■ Required action:
The full listing should be set down again without a single alteration.

■ Provided material:

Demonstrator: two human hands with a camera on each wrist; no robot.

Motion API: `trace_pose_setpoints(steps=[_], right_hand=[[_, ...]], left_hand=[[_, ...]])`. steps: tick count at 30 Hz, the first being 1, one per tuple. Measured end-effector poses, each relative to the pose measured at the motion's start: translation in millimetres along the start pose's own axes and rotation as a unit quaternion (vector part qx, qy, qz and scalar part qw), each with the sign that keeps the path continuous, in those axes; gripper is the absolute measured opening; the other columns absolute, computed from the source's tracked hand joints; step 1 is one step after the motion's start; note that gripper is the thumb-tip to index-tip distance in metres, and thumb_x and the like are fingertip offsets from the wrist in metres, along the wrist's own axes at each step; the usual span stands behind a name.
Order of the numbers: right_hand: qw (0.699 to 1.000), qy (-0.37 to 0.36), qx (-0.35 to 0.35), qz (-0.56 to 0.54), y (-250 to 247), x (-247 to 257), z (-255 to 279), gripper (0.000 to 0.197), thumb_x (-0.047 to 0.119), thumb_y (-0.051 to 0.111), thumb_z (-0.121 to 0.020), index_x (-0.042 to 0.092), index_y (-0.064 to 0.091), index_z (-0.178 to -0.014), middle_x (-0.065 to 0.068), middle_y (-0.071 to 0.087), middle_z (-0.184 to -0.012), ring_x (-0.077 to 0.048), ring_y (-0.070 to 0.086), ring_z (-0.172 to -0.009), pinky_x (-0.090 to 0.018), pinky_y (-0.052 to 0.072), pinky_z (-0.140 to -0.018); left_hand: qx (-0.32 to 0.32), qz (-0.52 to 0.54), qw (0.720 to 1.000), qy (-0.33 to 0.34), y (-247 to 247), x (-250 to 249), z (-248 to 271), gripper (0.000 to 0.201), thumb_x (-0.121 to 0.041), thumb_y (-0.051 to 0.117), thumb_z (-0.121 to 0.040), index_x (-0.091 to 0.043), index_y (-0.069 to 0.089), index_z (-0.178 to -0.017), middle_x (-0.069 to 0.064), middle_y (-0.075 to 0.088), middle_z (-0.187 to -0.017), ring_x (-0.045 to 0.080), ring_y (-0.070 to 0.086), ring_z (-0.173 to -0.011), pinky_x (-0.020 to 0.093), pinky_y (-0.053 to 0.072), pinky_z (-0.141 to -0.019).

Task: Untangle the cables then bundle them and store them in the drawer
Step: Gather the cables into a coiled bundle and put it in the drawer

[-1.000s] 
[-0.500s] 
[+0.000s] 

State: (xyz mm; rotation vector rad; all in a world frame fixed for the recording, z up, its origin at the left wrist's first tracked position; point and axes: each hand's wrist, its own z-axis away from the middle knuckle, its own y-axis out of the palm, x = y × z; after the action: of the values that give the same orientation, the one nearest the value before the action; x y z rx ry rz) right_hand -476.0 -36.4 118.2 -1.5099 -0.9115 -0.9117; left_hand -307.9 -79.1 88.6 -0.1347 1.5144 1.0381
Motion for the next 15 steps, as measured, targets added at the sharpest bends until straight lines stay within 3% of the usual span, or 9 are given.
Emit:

■ Solution for this task:
Demonstrator: two human hands with a camera on each wrist; no robot.

Motion API: `trace_pose_setpoints(steps=[_], right_hand=[[_, ...]], left_hand=[[_, ...]])`. steps: tick count at 30 Hz, the first being 1, one per tuple. Measured end-effector poses, each relative to the pose measured at the motion's start: translation in millimetres along the start pose's own axes and rotation as a unit quaternion (vector part qx, qy, qz and scalar part qw), each with the sign that keeps the path continuous, in those axes; gripper is the absolute measured opening; the other columns absolute, computed from the source's tracked hand joints; step 1 is one step after the motion's start; note that gripper is the thumb-tip to index-tip distance in metres, and thumb_x and the like are fingertip offsets from the wrist in metres, along the wrist's own axes at each step; the usual span stands behind a name.
Order of the numbers: right_hand: qw (0.699 to 1.000), qy (-0.37 to 0.36), qx (-0.35 to 0.35), qz (-0.56 to 0.54), y (-250 to 247), x (-247 to 257), z (-255 to 279), gripper (0.000 to 0.197), thumb_x (-0.047 to 0.119), thumb_y (-0.051 to 0.111), thumb_z (-0.121 to 0.020), index_x (-0.042 to 0.092), index_y (-0.064 to 0.091), index_z (-0.178 to -0.014), middle_x (-0.065 to 0.068), middle_y (-0.071 to 0.087), middle_z (-0.184 to -0.012), ring_x (-0.077 to 0.048), ring_y (-0.070 to 0.086), ring_z (-0.172 to -0.009), pinky_x (-0.090 to 0.018), pinky_y (-0.052 to 0.072), pinky_z (-0.140 to -0.018); left_hand: qx (-0.32 to 0.32), qz (-0.52 to 0.54), qw (0.720 to 1.000), qy (-0.33 to 0.34), y (-247 to 247), x (-250 to 249), z (-248 to 271), gripper (0.000 to 0.201), thumb_x (-0.121 to 0.041), thumb_y (-0.051 to 0.117), thumb_z (-0.121 to 0.040), index_x (-0.091 to 0.043), index_y (-0.069 to 0.089), index_z (-0.178 to -0.017), middle_x (-0.069 to 0.064), middle_y (-0.075 to 0.088), middle_z (-0.187 to -0.017), ring_x (-0.045 to 0.080), ring_y (-0.070 to 0.086), ring_z (-0.173 to -0.011), pinky_x (-0.020 to 0.093), pinky_y (-0.053 to 0.072), pinky_z (-0.141 to -0.019).

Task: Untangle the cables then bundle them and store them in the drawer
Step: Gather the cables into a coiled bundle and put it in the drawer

[-1.000s] 
[-0.500s] 
[+0.000s] 

State: (xyz mm; rotation vector rad; all in a world frame fixed for the recording, z up, its origin at the left wrist's first tracked position; point and axes: each hand's wrist, its own z-axis away from the middle knuckle, its own y-axis out of the palm, x = y × z; after the action: of the values that give the same orientation, the one nearest the value before the action; x y z rx ry rz) right_hand -476.0 -36.4 118.2 -1.5099 -0.9115 -0.9117; left_hand -307.9 -79.1 88.6 -0.1347 1.5144 1.0381
Motion for the next 15 steps, as measured, targets added at the sharpest bends until straight lines stay within 3% of the usual span, or 9 are given.
Emit:

No additional response is required.